An initial approach to creating a viable implementation is to use the std::atomic
(https://en.cppreference.com/w/cpp/atomic/atomic). It will provide us with the possibility of working in multithreading and also some tools to maintain the spinlock.
In special, the std::atomic
provides us with a state (1) that holds atomically the current status of the spinlock. Also, the very intuitive exchange
that atomically replaces the value of the atomic object and obtains the value held previously. It means, that when the locked
comes false the lock condition will become false too.
class Spinlock {
private:
std::atomic<bool> locked{false};
public:
void lock() {
while (locked.exchange(true));
}
void unlock() { locked.store(false); }
};
Adding the spinlock to guarantee the concurrent access we have:
void work(Spinlock &s, std::int64_t &val) {
for (int i = 0; i < MAX_ITER; i++) {
s.lock();
val++;
s.unlock();
}
}
Then, running the test_work_on_two_threads
we got:
gbs@gojira:~/fun/blog/cpp/spinlock/build $ ./spinlock
200000
gbs@gojira:~/fun/blog/cpp/spinlock/build $ ./spinlock
200000
gbs@gojira:~/fun/blog/cpp/spinlock/build $ ./spinlock
200000
gbs@gojira:~/fun/blog/cpp/spinlock/build $ ./spinlock
200000
gbs@gojira:~/fun/blog/cpp/spinlock/build $ ./spinlock
200000
gbs@gojira:~/fun/blog/cpp/spinlock/build $ ./spinlock
200000
And as expected, it works pretty well. Let’s take a look at the assembly code of our implementation (https://godbolt.org/z/Mr8G3xY94). Feel free to change the compiler and CPU architecture, I’m using an AMR64-Clang here.
.LBB0_1:
swpalb w9, w11, [x0]
tbnz w11, #0, .LBB0_1
ldr x11, [x1]
add w8, w8, #1
cmp w8, w10
add x11, x11, #1
str x11, [x1]
stlrb wzr, [x0]
b.ne .LBB0_1
ret
Here is our principal loop. It’s a straightforward loop, the first thing we see is the swpalb
, the aarch64 instruction for swap byte in memory with release semantics (atomic). This is our lock()

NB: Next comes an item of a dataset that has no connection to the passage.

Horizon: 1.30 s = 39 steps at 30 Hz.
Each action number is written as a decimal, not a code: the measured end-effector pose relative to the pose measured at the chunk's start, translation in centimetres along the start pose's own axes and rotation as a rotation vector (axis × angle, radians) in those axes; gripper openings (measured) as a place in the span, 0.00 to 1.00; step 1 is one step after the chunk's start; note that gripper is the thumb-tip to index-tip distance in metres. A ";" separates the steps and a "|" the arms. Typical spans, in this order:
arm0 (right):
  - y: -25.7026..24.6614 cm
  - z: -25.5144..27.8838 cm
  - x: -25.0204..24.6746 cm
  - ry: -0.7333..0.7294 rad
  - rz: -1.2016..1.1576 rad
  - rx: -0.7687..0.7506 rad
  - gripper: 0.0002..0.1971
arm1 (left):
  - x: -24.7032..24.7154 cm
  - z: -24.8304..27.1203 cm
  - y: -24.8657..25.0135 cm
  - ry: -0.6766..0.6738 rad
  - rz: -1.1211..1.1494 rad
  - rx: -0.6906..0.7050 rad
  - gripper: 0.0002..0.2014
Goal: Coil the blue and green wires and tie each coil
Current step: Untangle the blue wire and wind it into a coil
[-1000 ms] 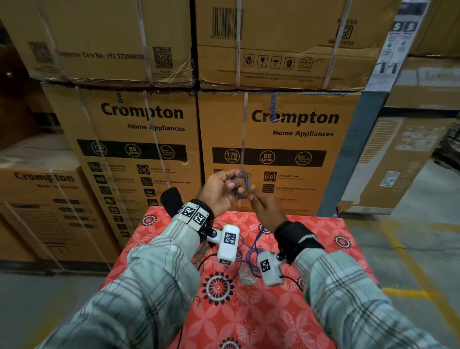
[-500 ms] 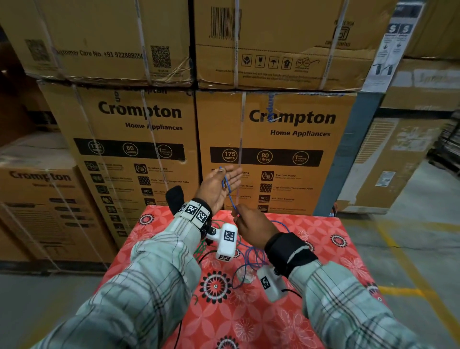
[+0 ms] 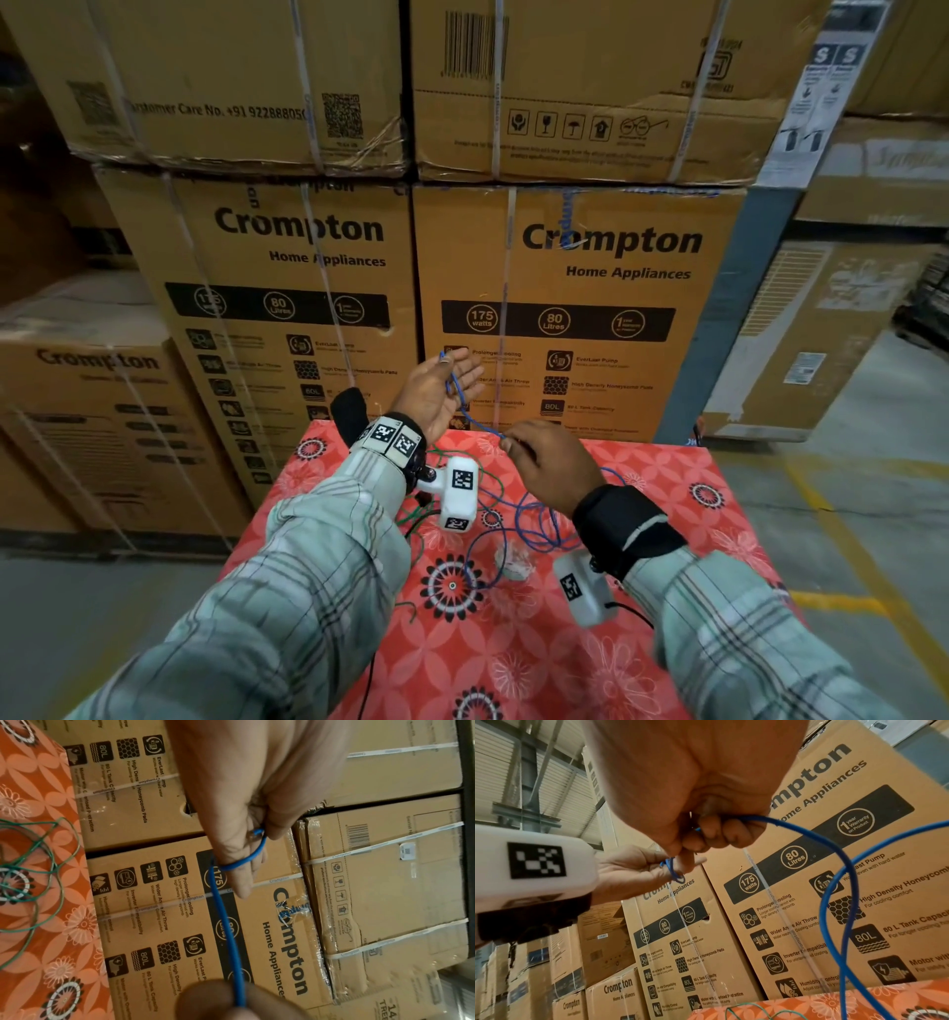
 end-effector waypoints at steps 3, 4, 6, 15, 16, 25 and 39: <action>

which is spinning in a loop by the tbnz
instruction util the previous swap returns false
.
Then, we have the ldr
, add
, str
incrementing our variable (i.e. val++
). Finally, we have the stlrb
, atomic store for the unlock()
.
Now, let’s create a better test and also add the Google Benchmark (https://github.com/google/benchmark) to evaluate our different implementations of spinlock.

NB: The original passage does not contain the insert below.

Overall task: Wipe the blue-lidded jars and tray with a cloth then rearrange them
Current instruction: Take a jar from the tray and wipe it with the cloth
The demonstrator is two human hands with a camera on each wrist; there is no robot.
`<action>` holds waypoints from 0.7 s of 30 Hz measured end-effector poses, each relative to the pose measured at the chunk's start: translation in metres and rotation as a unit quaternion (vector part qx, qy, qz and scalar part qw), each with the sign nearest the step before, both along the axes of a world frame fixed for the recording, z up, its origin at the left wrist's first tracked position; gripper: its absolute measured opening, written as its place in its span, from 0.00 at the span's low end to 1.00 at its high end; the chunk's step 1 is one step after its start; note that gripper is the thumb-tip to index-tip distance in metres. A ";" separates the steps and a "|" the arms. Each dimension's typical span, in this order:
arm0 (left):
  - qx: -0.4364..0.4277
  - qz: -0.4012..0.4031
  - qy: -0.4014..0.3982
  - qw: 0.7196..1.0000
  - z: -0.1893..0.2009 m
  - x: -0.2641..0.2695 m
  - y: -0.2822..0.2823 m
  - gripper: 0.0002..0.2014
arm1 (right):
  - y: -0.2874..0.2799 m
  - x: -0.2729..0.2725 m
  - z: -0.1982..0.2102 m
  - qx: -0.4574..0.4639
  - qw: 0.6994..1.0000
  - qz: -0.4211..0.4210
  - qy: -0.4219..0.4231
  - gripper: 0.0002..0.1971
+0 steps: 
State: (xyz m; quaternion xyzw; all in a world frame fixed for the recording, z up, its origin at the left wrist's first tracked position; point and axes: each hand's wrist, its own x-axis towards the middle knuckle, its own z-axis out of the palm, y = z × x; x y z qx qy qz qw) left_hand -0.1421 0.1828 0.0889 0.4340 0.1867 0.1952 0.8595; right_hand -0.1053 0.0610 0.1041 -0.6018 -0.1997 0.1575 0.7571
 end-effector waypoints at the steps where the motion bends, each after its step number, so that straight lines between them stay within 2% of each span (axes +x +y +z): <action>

static void bm_ref(benchmark::State &s) {
auto num_threads = s.range(0);
std::int64_t val = 0;
std::vector<std::thread> threads;
threads.reserve(num_threads);
Spinlock sl;
for (auto _ : s) {
for (auto i = 0u; i < num_threads; i++) {
threads.emplace_back([&] { work(sl, val); });
}
for (auto &thread : threads)
thread.join();
threads.clear();
}
}
BENCHMARK(bm_ref)
->DenseRange(1, std::thread::hardware_concurrency(), 1)
->UseRealTime();
BENCHMARK_MAIN();
-------------------------------------------------------------
Benchmark Time CPU Iterations
-------------------------------------------------------------
bm_ref/1/real_time 1050932 ns 17797 ns 632
bm_ref/2/real_time 9894298 ns 40638 ns 69
bm_ref/3/real_time 15041799 ns 53106 ns 47
bm_ref/4/real_time 28551069 ns 80500 ns 24
bm_ref/5/real_time 67210773 ns 103727 ns 11
bm_ref/6/real_time 114636946 ns 135429 ns 7
bm_ref/7/real_time 127173375 ns 124667 ns 6
bm_ref/8/real_time 161605250 ns 137000 ns 5
This is the first part of this series. In the next parts, we’ll try to evaluate and improve this spinlock. Let’s try to analyze it deeply and take a look at how spinlock is really implemented.